Outside the U.S., use your local rules. For Jordanian freelancers, verify income tax, social security registration, VAT/sales-tax obligations, and foreign-client treatment with an accountant. Set aside the buffer in a separate account each time you receive payment; it is reserved money, not spendable income.
Should I quote hourly or project rates to clients?
Project rates are generally better for both parties once scope is clear:
- Rewards your efficiency — finishing faster increases your effective hourly rate
- Removes client incentive to audit or micromanage hours
- Easier for clients to budget and approve
Hourly rates work well for:
- Exploratory or research-heavy work where scope is genuinely undefined
- Ongoing retainer arrangements with variable work volume
- Clients who insist on it (sometimes unavoidable)
Track your time regardless of how you bill — it is the only way to know whether your project rate was right.

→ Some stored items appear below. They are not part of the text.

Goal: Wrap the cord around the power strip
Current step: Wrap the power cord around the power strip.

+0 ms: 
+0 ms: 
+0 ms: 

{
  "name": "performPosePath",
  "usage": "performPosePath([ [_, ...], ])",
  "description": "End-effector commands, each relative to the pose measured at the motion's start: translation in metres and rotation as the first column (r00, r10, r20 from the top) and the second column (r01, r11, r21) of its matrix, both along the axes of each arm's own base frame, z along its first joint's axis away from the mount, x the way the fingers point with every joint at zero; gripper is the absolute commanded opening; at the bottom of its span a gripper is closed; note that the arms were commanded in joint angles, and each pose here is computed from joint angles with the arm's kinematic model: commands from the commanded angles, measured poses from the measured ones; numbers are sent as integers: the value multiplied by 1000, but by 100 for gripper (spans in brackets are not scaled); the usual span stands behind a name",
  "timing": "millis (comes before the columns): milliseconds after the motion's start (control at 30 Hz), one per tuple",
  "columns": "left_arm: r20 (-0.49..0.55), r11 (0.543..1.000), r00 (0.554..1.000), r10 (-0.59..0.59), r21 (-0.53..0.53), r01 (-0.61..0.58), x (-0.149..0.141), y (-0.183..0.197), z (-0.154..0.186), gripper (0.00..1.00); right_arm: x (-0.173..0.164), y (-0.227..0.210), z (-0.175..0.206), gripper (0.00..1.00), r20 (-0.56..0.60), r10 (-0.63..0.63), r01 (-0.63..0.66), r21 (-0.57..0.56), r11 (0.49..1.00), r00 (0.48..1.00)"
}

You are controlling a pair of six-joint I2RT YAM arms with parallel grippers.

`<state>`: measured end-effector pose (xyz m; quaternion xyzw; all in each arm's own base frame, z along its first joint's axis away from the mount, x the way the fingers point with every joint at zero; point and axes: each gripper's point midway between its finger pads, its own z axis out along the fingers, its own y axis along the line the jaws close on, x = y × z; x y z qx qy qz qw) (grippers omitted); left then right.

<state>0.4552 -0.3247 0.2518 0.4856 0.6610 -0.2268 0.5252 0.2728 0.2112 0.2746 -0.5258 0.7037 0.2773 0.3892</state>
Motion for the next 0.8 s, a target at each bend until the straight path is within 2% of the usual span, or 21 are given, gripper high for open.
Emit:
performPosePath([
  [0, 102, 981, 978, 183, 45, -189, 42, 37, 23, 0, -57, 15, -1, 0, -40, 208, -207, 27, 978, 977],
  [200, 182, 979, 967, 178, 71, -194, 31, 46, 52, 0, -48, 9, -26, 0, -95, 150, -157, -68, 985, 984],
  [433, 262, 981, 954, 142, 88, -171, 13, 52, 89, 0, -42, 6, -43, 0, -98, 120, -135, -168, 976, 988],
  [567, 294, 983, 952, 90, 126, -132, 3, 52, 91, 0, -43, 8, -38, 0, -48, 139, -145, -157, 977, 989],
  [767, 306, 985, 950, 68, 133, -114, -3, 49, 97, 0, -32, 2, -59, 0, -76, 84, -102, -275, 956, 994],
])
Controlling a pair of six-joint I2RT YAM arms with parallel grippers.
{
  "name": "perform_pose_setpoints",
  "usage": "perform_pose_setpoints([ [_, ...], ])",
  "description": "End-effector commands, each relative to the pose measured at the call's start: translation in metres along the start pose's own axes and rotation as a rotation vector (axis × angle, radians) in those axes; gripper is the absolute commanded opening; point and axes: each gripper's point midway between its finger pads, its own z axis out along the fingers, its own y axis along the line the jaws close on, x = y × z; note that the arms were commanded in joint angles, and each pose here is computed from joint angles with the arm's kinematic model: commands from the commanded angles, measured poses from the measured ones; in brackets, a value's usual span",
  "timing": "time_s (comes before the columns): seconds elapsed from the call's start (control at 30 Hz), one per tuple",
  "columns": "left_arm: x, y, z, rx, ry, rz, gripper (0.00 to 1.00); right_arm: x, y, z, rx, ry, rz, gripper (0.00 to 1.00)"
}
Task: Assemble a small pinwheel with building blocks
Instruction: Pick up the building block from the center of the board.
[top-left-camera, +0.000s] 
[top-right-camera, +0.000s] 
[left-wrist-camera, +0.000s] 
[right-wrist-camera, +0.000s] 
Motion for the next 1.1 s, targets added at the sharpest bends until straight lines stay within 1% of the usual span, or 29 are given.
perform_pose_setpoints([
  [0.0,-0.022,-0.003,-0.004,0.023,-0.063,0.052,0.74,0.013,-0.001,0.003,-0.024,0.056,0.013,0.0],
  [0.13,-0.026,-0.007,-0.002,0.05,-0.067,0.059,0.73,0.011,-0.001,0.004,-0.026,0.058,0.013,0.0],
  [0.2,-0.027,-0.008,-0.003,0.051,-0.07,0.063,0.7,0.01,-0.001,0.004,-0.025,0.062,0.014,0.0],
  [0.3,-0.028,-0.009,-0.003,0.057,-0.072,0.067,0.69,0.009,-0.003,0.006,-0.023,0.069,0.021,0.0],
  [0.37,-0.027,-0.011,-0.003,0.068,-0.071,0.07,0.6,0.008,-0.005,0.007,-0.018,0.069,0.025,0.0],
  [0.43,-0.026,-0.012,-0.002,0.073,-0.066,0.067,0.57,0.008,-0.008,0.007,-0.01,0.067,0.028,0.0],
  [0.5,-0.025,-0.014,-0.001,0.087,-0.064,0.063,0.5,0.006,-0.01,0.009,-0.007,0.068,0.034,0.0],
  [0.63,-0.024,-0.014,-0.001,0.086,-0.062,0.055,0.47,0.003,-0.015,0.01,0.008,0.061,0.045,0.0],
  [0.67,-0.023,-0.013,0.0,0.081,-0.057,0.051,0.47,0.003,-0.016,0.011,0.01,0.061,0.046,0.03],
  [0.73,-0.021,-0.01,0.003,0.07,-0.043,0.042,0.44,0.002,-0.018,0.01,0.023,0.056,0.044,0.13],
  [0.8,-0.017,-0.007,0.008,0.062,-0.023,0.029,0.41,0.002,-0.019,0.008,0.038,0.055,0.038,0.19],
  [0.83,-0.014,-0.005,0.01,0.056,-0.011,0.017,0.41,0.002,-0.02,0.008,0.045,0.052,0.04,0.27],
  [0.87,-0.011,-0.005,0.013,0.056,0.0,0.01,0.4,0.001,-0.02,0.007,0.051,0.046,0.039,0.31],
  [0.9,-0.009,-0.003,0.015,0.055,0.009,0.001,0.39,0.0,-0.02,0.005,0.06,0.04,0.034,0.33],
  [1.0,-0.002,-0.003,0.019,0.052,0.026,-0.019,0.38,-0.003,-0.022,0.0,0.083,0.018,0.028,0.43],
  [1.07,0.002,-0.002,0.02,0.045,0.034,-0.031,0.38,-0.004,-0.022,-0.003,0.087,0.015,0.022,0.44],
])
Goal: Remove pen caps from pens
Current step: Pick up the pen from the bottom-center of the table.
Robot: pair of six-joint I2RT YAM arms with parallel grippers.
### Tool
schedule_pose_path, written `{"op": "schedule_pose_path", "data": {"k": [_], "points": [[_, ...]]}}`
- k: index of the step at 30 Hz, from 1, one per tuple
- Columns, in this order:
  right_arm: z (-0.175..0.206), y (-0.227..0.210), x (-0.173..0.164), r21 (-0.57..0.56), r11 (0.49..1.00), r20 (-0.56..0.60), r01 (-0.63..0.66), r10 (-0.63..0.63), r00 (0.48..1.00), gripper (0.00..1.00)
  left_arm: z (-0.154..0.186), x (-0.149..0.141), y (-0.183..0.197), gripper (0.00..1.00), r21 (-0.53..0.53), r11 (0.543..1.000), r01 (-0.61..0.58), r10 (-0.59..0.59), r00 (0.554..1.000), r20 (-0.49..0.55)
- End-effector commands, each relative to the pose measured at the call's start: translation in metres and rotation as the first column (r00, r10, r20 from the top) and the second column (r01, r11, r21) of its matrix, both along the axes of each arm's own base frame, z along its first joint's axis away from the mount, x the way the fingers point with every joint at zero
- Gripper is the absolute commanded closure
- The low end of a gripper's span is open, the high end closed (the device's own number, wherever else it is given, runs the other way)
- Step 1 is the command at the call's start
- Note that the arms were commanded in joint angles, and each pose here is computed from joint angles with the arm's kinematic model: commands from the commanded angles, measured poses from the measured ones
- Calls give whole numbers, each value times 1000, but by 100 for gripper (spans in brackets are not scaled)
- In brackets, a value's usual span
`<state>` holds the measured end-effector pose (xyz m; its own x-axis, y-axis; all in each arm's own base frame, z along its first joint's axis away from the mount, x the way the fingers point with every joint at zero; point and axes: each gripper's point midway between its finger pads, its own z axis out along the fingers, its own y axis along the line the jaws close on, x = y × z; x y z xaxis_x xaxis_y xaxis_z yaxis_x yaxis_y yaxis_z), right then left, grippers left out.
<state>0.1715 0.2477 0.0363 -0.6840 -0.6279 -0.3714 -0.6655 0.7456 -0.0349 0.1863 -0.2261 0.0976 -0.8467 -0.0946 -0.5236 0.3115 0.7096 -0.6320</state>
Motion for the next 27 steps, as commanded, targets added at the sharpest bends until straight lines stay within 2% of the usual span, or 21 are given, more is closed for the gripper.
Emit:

When should I raise my rate?
Raise rates when:
- You are fully booked: if you have no capacity and are turning down work, your rate is below market
- Annually for inflation: at minimum, increase by the local inflation rate to avoid real wage erosion
- After specialising: narrower specialisation commands higher rates — a generic web developer and a Shopify-to-Salesforce integration specialist do not charge the same
- For new clients: it is far easier to set a higher rate with a new client than to raise rates on existing ones
Give existing clients 30–60 days notice before rate increases. Frame increases around value delivered, not personal financial need. A 10–15% annual increase is typically accepted without friction if you consistently deliver.